Fetch Data from APIs
On this page
Pull data from external APIs into your DuckLake pipeline. The runtime handles pagination, retries, and incremental state — your lib function handles the API-specific I/O. SQL handles the transformation.
The pattern
Every API integration follows the same structure:
- API dict — declares auth, endpoints, rate limits, pagination
- Starlark
fetch()— calls the API, parses responses, returns rows - Raw SQL model — fetches with API column names
- Staging SQL model — transforms: casts types, renames, pivots, expands JSON
lib/my_api.star → I/O logic
models/raw/data.sql → FROM my_api('resource')

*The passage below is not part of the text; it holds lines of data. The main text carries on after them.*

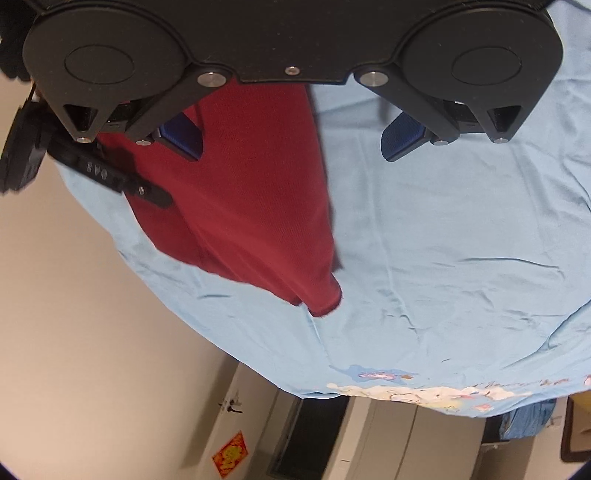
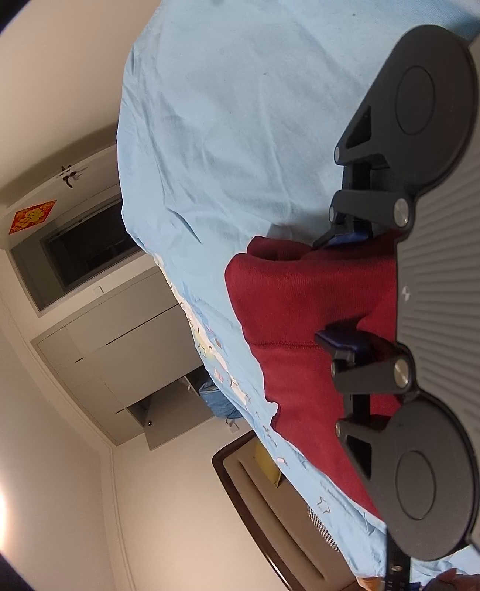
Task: Fold small clothes
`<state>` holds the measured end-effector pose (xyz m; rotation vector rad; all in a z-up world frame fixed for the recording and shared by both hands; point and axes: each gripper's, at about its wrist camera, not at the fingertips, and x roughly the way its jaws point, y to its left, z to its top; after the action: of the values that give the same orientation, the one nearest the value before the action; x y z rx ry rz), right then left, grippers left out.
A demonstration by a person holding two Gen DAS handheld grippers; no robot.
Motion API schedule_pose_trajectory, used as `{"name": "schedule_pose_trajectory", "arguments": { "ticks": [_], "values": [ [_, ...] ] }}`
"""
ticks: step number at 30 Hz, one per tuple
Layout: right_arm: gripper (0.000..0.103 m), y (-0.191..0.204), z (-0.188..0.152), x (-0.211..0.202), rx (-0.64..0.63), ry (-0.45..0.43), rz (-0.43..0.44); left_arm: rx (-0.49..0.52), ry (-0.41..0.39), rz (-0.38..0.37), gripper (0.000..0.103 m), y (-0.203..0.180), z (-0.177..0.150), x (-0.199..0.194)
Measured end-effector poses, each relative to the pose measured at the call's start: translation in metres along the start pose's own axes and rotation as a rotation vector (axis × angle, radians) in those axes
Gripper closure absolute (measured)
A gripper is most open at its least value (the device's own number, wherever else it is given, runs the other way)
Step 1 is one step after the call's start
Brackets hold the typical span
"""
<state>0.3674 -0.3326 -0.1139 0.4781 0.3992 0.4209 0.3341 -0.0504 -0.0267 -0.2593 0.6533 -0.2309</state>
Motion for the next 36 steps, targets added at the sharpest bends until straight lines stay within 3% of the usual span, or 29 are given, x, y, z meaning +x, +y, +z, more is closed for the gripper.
{"name": "schedule_pose_trajectory", "arguments": {
  "ticks": [9,15,36],
  "values": [
    [0.053,-0.001,-0.001,-0.001,0.002,0.002,-0.005,-0.126,0.048,0.057,0.001,0.015,0.027,0.034],
    [0.052,0.000,-0.001,-0.001,0.006,0.002,-0.003,-0.123,0.020,0.091,0.001,0.009,0.011,0.040],
    [0.052,-0.002,-0.002,-0.003,0.006,-0.010,0.011,-0.123,0.006,0.109,0.001,0.008,0.009,0.038]
  ]
}}
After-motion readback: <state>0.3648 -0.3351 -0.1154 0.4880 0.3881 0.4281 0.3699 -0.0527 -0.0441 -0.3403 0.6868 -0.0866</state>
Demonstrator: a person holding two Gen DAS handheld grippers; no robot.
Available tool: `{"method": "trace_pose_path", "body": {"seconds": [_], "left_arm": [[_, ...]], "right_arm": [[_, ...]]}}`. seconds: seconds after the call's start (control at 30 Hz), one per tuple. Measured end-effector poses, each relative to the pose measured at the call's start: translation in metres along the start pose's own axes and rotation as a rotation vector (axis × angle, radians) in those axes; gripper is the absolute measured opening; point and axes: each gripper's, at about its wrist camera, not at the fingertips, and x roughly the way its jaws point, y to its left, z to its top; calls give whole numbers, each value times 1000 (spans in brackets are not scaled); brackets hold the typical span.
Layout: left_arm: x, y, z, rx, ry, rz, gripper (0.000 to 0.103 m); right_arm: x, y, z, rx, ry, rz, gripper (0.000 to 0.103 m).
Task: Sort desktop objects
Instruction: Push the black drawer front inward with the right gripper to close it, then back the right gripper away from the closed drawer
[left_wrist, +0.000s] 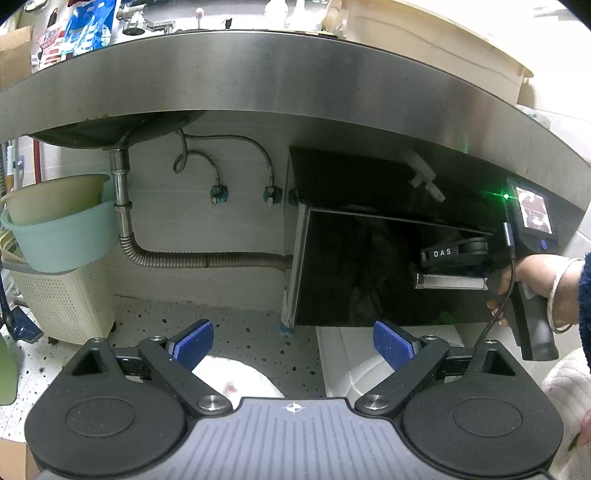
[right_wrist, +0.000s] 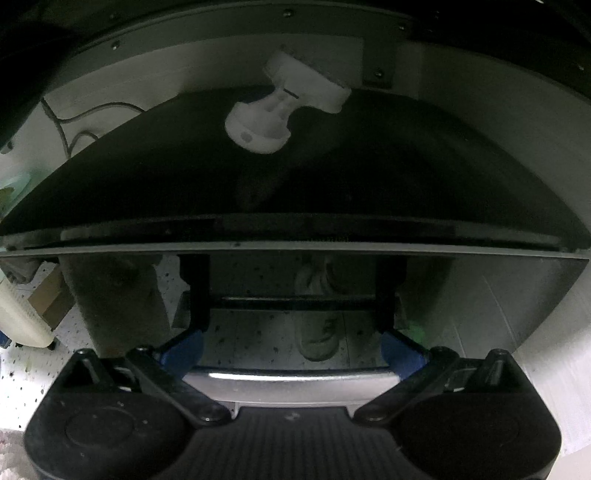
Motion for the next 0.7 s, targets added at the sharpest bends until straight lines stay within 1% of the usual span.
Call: {"method": "trace_pose_path", "body": {"seconds": [0.23, 0.47, 0.7], "left_arm": [[0, 1, 0, -7, 4, -3, 94], [-1, -3, -1, 9, 8, 5, 94], [1, -3, 0, 26, 11, 4, 94]], "right_arm": [[8, 0, 9, 0, -1, 0, 102], [11, 1, 10, 3, -14, 3, 103], [3, -1, 10, 2, -22, 17, 103]]}}
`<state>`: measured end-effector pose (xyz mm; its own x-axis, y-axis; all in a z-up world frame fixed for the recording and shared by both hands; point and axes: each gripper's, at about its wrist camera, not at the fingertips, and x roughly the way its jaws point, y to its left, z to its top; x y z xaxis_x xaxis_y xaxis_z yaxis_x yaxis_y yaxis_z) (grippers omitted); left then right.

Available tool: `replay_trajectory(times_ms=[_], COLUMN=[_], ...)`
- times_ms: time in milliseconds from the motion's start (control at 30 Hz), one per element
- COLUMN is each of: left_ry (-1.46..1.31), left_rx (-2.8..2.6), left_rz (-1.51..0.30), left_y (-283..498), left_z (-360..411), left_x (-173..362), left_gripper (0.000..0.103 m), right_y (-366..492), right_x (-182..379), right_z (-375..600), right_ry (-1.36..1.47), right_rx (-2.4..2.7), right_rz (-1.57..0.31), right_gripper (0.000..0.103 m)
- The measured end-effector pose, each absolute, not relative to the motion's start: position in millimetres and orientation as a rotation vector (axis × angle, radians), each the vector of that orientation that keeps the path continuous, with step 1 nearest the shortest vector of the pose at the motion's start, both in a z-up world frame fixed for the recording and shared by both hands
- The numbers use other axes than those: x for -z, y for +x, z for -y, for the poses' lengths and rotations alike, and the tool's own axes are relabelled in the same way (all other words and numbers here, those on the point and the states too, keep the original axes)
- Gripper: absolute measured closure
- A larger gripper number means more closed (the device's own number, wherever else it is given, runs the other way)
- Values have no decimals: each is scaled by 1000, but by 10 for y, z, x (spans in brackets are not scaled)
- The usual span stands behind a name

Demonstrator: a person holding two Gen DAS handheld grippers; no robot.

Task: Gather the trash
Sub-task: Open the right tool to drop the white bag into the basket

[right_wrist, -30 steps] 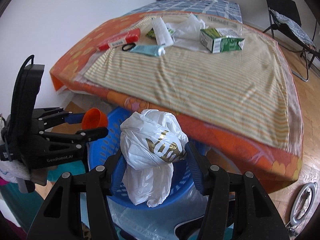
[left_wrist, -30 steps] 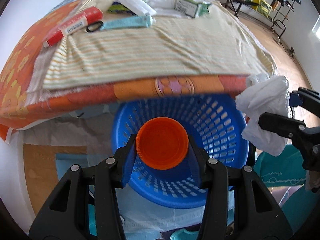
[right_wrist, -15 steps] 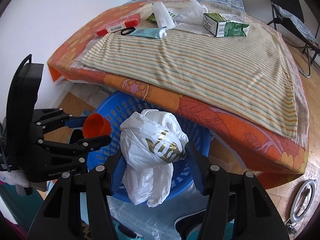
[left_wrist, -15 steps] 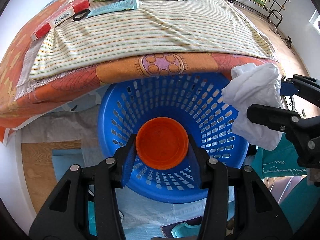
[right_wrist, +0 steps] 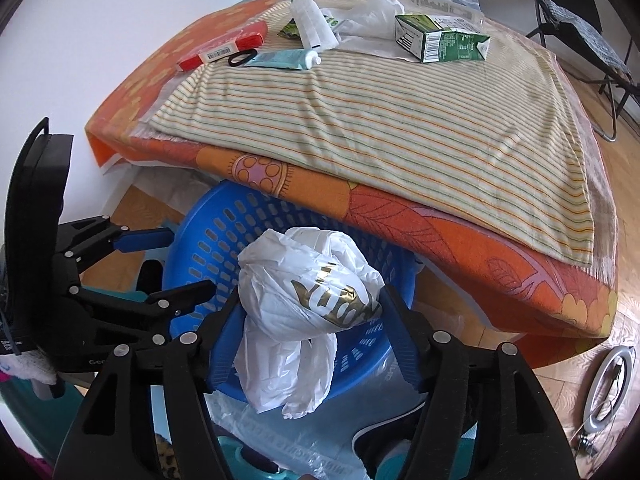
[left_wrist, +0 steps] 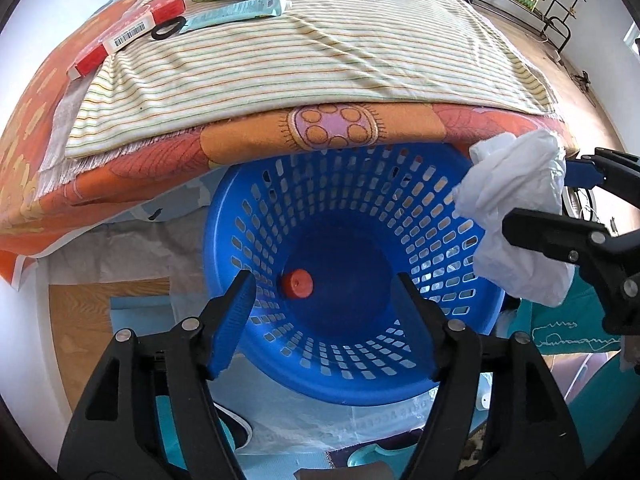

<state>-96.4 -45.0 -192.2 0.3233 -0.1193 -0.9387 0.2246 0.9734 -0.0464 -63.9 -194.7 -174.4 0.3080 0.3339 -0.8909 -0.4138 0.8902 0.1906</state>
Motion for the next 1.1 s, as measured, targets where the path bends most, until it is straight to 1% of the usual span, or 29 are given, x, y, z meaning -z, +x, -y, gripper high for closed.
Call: replay_trajectory(times_ms=[300, 567, 1100], left_ry=[103, 98, 75], left_rx=[211, 198, 186], left_rz=[-1223, -1217, -1212], left_y=[-952, -947, -939], left_z=[431, 393, 332], left_x=[1929, 1923, 1881], left_gripper=[31, 31, 31], right_y=[-625, -630, -554], right_x=[1752, 1700, 1632], right_z=[1935, 1914, 1953], right_ry=[-61, -64, 98], right_rx=[-519, -532, -607], right_rz=[-1167, -1152, -1166], right_gripper=[32, 32, 31])
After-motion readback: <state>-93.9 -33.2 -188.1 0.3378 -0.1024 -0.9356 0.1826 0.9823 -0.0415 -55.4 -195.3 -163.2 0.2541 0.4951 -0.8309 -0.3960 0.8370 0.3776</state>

models/staging/data.sql → SELECT ... FROM raw.data (transformation)
Quick start
1. Create a lib function
# lib/my_api.star
API = {
"base_url": "https://api.example.com",
"auth": {"env": "MY_API_KEY"},
"fetch": {
"args": ["resource"],
"page_size": 100,
"dynamic_columns": True,
},
}
def fetch(resource, page):
resp = http.get("/v1/" + resource, params={
"limit": page.size,
"cursor": page.cursor,
})
if not resp.ok:
fail("API error: " + str(resp.status_code))
data = resp.json
return {"rows": data["items"], "next": data.get("next_cursor")}
2. Write SQL models
Raw — fetch with API column names:
-- models/raw/users.sql
-- @kind: table
SELECT id, name, email, metadata::JSON AS metadata
FROM my_api('users')
Staging — transform in SQL:
-- models/staging/users.sql
-- @kind: table
SELECT
id::BIGINT AS id,
name,
LOWER(email) AS email,
metadata->>'$.city' AS city
FROM raw.users
3. Run
ondatrasql run
Both models participate in the DAG. The staging model runs automatically after the raw model.
SQL casts control the API
With dynamic_columns: True, the runtime extracts column names and types from your SELECT casts via DuckDB AST. These are passed to fetch() as the columns kwarg:
| SQL | Type passed to blueprint | Use case |
|---|---|---|
amount::DECIMAL | "number" | Numeric field |
count::INTEGER | "integer" | Integer field |
items::JSON | "array" | Structured data (arrays, objects) |
name (no cast) | "string" | String (default) |
Blueprints can use this to adapt their API requests. For example, the GAM blueprint splits columns into dimensions (string) and metrics (numeric) based on cast type.
Pagination patterns
The runtime calls fetch() in a loop until "next" is None. Your blueprint owns the pagination logic:
Cursor-based
def fetch(resource, page):
params = {"limit": page.size}
if page.cursor:
params["starting_after"] = page.cursor
resp = http.get("/v1/" + resource, params=params)
data = resp.json
next_cursor = None
if data.get("has_more") and len(data["data"]) > 0:
next_cursor = data["data"][-1]["id"]
return {"rows": data["data"], "next": next_cursor}
Offset-based
def fetch(resource, page):
offset = page.cursor or 0
resp = http.get("/v1/" + resource, params={"limit": page.size, "offset": offset})
rows = resp.json["items"]
next_offset = offset + page.size if len(rows) == page.size else None
return {"rows": rows, "next": next_offset}
Date-range
Fetch one time window per page:
def fetch(series, page):
cursor_date = start_date if page.cursor == None else page.cursor
end_date = min(_add_days(cursor_date, 365), yesterday)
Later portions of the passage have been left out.